The juggernaut that is the North Dakota oil and natural gas production keeps hitting all-time highs as oil prices and rig counts continue to plunge, and added state and federal regulations loom large.
That was the picture painted Friday by the state's chief oil/gas regulator, Lynn Helms, director of the Department of Mineral Resources, in releasing the most recent production statistics for September.
While Helms does not think prices will get low enough on a sustained basis to trigger a state oil extraction tax exemption, he does think rig counts will continue to go down and that a combination of new rules for regulating Bakken oil content and other factors will make it difficult to meet the Jan. 1, 2015 goal for cutting flaring statewide to 23%.
"I haven't talked to anyone who has a good sense of where the [price] bottom is on this crude oil market," Helms said. "We're dealing with near-term record lows in price, a significant drop in rig count, but record oil/gas production."
Well completions were down significantly in September from the previous month (from 272 in August to 176), and Helms attributed the drop to the emphasize on gas capture plans (see Shale Daily, Sept. 17) causing many operators to delay completing well that have no means of capturing most of the associated natural gas for lack of pipeline connections and processing capacity.
Oil production jumped up by 52,000 b/d in September, hitting 35.5 million bbl (1.18 million b/d), compared to 35 million bbl (1.13 million b/d) in August.
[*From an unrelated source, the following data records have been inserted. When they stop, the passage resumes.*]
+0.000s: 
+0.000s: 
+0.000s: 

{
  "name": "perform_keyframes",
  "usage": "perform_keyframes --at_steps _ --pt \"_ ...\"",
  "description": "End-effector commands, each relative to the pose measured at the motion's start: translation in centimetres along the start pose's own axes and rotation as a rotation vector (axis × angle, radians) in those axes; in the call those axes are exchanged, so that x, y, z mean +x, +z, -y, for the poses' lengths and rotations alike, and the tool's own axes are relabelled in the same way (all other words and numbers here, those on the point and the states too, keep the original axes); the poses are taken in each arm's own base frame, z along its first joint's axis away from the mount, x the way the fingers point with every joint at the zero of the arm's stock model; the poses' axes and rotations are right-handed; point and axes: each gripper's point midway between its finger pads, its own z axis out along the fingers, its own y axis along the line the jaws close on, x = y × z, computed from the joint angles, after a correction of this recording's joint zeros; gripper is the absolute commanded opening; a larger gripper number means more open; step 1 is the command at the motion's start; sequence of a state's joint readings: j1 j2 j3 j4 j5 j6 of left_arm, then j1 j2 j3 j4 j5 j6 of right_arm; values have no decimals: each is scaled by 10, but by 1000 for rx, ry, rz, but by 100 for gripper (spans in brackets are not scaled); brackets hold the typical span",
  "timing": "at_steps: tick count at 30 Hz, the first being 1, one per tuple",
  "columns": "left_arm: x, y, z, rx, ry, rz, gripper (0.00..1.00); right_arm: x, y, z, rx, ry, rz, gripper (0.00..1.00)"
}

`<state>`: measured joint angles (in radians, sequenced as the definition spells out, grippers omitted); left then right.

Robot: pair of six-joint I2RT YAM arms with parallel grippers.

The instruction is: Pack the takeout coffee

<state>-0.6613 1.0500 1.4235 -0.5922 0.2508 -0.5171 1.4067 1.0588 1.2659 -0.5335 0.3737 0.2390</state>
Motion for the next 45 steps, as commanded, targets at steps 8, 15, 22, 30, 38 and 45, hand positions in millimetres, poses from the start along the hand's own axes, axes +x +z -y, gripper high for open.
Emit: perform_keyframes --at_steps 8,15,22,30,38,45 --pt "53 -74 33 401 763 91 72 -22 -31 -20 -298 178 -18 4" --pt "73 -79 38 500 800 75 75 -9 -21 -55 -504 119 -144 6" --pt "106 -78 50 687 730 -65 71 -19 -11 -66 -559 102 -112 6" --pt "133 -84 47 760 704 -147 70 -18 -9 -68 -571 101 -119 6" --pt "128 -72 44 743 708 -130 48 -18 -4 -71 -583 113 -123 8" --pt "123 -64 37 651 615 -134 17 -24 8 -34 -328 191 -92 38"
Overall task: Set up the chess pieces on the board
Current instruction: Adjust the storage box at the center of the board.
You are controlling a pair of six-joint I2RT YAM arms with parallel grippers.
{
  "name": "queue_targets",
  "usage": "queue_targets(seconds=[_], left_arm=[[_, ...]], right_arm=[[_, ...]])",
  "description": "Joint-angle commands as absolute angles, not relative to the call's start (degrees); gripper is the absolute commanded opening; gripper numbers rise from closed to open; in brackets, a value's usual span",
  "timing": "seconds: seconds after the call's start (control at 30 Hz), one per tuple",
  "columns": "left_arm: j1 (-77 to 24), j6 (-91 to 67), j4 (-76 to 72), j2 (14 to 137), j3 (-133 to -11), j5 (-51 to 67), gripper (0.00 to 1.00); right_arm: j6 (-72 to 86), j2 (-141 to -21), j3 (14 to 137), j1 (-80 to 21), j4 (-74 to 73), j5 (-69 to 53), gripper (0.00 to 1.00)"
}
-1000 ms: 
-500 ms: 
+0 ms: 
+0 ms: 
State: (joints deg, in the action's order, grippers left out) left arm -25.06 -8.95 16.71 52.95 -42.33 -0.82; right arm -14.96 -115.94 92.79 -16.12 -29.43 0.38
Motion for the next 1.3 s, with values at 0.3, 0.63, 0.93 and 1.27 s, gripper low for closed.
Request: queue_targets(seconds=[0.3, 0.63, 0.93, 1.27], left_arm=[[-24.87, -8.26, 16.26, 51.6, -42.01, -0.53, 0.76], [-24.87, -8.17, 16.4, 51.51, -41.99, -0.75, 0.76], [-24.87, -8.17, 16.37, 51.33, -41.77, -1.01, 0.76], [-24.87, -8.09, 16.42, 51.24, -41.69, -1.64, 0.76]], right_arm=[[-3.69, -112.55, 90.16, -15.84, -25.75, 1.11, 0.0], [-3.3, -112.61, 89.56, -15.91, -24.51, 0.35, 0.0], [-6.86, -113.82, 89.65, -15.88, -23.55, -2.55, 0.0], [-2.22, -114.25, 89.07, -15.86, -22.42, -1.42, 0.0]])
For natural gas, production hit 42.1 Bcf (1.4 Bcf/d) in September, compared to 41.7 Bcf (1.3 Bcf/d) the previous month. Producing wells also hit an all-time high at 11,741 in September.
As Helms briefed news media he said the rig count was down to 186, compared to 191 in October and 195 in September. He noted that there is no longer a direct connection between production and the number of rigs operating because in the Bakken/Three Forks play operators are concentrating more on core wellsites delivering the high production/well.
"They're drilling 3,000 b/d core area wells instead of 300 b/d wells," Helms said. "So there isn't necessarily a direct tie between rig counts and oil production, although there is an overall connection."
As for oil prices, Helms reported that Bakken crude has reached what he call "a modern low price" at $58.75/bbl as of Friday (the all-time high was $136.29/bbl on July 3, 2008), but he said the realized price for the supplies typically runs 5%-10% above the posted price on any given day.
"A significant number of barrels leave the state and don't get the state-posted price, but may get closer to a Brent or WTI price," said Helms citing the most recent realized price data in September showing the state's posted price at $74.50/bbl, but the realized price was $80.30/bbl. "It's an estimate. We don't really know what everyone is getting paid," he said.
The key for the state is the WTI trigger price used by the state tax officials. This year the trigger is $52.06/bbl, and it must stay at that level or lower for five consecutive months to trigger the state extraction tax exemption for producers. "I think it rises somewhere north of $55/bbl next year," said Helms, citing the current WTI price at $77.18/bbl, so there is about a $25/bbl gap between it and the state's trigger.